Prime plastic developments have occurred in the past two weeks, and they carry the potential to impact recycled resin prices.
A halted plastics production facility construction project appears poised for a revival. A joint venture investment group issued a March 21 news release stating they have entered an agreement to acquire the M&G plant in Corpus Christi, Texas.
Construction of the massive plant, which is expected to have a capacity of 1.1 million metric tons per year, was put on pause in the fall when M&G filed for bankruptcy. The Italian chemicals company stopped production at several plants and said it would take bids for the partially built facility.
Under the agreement, the new joint venture, called Corpus Christi Polymers, will acquire the plant for $1.125 billion.
In other news, ExxonMobil announced March 20 it is considering a Gulf Coast project to expand prime PP production capacity by 450,000 tons per year.

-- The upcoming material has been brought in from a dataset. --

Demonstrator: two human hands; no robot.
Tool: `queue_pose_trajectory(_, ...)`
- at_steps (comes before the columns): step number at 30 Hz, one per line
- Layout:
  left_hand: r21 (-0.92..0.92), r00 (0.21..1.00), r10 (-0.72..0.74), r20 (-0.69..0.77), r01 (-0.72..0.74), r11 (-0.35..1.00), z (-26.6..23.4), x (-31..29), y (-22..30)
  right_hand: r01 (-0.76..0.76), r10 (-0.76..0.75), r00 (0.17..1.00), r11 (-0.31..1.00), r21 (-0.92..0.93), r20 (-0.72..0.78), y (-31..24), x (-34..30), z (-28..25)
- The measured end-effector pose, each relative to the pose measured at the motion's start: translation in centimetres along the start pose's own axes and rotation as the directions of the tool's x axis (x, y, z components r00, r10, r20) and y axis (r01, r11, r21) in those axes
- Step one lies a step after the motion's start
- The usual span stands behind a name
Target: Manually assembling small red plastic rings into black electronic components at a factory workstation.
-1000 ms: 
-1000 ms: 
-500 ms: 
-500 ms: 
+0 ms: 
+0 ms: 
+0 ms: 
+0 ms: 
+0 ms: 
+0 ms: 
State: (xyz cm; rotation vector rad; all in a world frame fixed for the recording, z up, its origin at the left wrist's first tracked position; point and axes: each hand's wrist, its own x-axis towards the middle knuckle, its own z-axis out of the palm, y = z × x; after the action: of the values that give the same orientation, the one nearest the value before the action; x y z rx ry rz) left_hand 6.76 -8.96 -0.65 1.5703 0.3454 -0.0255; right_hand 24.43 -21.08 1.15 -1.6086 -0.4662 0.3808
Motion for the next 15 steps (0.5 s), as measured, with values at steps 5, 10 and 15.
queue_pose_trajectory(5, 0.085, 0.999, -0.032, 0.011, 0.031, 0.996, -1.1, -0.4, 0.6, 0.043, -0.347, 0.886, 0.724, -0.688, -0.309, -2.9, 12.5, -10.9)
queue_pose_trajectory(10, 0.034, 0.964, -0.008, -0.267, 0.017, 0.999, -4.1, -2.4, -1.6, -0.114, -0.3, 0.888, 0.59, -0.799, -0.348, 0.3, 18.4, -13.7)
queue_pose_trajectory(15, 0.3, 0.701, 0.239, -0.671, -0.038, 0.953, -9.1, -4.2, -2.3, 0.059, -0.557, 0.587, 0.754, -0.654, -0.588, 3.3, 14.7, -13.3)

According to a news release, the investment of “several hundred million dollars” would allow the company to create “advanced polypropylene products which can be used in high performance automotive, appliance and packaging applications.”

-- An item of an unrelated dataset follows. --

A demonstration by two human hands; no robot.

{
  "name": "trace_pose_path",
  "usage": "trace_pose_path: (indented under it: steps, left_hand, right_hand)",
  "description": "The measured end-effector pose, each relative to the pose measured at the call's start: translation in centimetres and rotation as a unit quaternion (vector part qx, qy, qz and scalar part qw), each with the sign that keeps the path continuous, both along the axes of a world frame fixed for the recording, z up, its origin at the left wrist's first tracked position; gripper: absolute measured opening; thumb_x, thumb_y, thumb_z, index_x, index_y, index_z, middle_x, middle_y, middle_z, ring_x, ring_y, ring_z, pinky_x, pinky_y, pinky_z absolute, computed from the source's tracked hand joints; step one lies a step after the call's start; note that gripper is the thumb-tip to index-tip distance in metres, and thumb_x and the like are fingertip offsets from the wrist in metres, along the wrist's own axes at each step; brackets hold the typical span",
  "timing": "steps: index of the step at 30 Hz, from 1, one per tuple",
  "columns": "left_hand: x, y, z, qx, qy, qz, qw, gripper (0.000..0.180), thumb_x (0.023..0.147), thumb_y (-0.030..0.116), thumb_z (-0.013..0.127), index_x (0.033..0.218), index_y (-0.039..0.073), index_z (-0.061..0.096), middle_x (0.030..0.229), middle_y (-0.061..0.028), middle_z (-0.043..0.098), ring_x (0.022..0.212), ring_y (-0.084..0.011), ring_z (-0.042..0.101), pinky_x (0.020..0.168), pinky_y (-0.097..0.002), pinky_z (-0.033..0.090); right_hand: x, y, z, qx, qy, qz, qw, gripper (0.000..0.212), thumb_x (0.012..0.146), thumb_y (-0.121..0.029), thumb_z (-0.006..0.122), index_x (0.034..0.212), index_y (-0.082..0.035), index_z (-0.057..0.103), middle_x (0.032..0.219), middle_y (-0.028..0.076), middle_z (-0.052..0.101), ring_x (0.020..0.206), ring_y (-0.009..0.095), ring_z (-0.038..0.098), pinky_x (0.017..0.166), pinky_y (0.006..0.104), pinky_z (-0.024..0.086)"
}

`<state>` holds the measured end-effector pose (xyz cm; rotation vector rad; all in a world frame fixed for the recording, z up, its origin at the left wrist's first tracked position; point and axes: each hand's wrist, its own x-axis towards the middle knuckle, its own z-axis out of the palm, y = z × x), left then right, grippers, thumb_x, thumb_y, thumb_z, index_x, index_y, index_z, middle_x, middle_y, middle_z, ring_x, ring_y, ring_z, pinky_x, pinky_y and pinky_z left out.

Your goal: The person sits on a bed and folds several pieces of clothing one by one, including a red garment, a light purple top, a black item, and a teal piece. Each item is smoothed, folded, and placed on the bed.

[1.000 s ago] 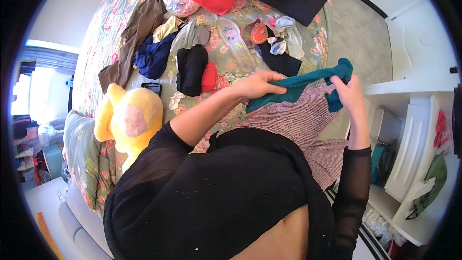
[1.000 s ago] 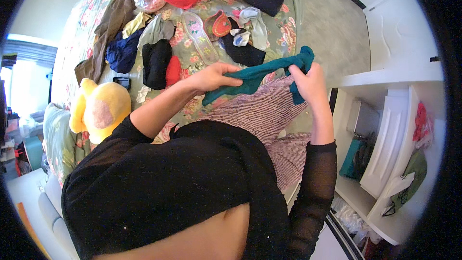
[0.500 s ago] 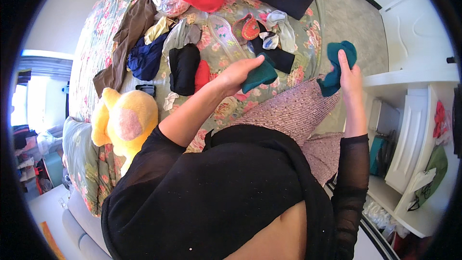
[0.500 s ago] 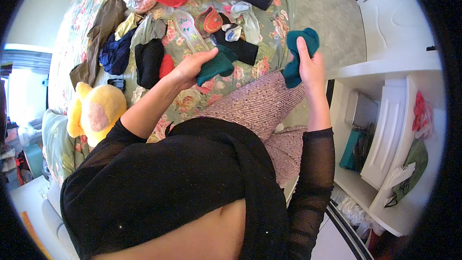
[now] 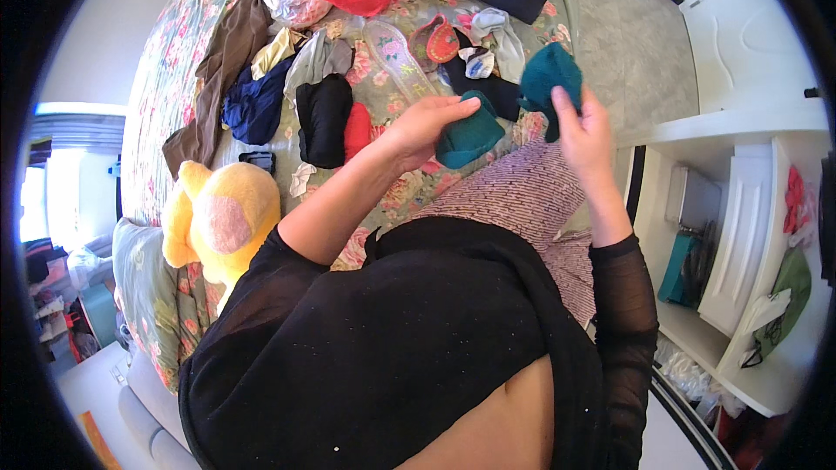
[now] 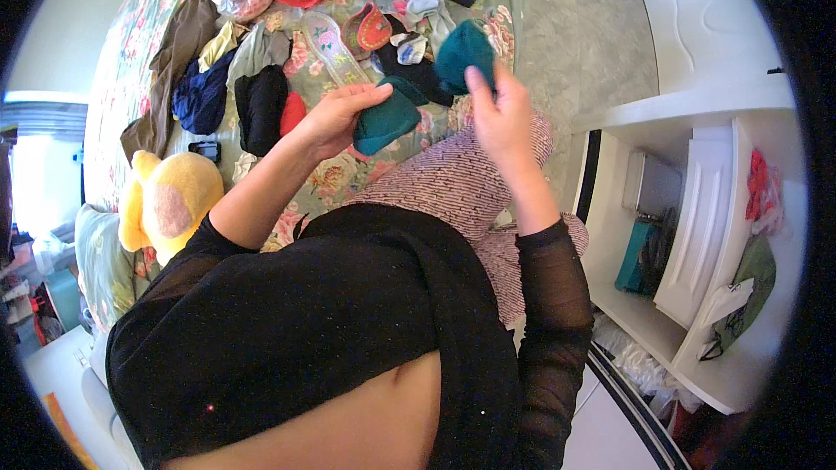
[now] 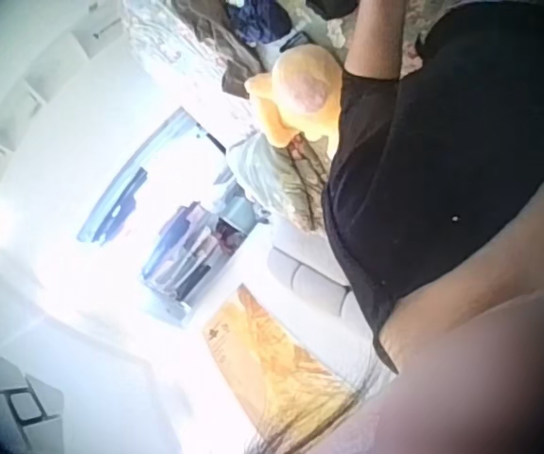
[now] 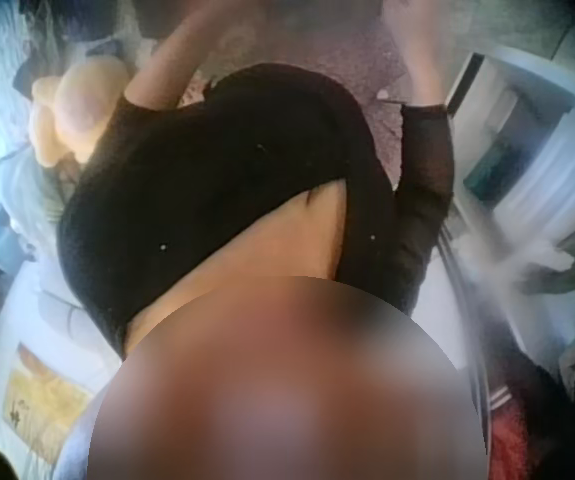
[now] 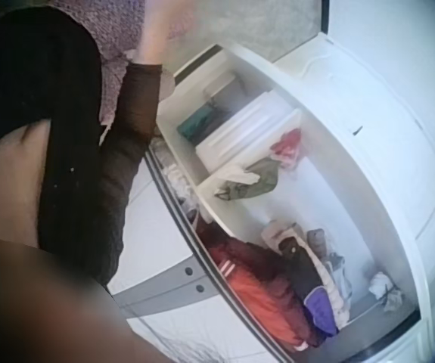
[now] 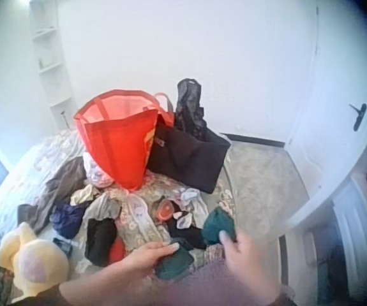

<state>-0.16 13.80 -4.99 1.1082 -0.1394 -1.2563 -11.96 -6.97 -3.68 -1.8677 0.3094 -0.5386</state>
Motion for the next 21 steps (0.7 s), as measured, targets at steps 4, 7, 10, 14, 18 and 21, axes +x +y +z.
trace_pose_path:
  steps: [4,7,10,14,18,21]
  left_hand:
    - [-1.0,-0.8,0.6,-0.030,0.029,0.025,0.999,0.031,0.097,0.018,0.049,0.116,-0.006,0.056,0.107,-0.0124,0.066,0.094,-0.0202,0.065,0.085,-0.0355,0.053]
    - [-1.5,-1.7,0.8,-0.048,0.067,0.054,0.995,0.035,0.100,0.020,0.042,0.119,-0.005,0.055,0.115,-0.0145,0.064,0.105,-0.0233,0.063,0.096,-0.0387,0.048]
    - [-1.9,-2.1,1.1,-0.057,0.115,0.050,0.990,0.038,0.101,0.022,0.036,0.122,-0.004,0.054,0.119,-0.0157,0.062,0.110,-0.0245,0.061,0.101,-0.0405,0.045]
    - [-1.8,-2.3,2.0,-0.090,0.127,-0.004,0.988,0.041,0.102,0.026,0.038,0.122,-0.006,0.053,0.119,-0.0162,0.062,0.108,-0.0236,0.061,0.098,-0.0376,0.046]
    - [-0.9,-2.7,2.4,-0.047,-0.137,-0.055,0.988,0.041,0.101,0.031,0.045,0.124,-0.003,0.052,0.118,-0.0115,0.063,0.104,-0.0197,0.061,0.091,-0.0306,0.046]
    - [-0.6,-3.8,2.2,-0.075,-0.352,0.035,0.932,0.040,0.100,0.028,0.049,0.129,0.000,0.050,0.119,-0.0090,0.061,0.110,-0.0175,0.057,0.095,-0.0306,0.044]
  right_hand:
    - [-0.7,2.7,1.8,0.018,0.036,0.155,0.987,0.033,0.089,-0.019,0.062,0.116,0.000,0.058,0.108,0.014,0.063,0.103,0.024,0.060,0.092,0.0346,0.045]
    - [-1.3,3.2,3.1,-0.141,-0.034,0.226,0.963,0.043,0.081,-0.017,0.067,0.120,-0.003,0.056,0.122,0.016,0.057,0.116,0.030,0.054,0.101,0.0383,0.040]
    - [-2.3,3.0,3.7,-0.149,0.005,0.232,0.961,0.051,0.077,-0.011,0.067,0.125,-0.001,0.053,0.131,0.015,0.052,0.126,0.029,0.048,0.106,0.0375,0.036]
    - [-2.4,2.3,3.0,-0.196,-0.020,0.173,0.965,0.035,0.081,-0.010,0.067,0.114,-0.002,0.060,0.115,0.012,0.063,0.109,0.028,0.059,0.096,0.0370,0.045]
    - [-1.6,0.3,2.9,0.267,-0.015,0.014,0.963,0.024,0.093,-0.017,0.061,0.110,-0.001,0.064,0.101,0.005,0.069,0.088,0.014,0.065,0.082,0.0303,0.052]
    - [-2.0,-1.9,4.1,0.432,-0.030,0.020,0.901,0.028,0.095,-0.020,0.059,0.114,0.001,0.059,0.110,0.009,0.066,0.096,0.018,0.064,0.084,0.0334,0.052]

The company describes the possible investment as one of 13 planned facilities, which together will grow ExxonMobil’s chemical production capacity by 40 percent in North America and the Asia-Pacific region. ExxonMobil plans to make a decision on the Gulf Coast project later this year.
In a session at the Plastics Recycling Conference in February, research firm IHS Markit framed the M&G bankruptcy as a factor in higher recycled resin prices, as it constrained prime supply. Additional supply could push down the price for virgin and recycled resins in the future.
Both the ExxonMobil and M&G developments were first reported by Plastics News.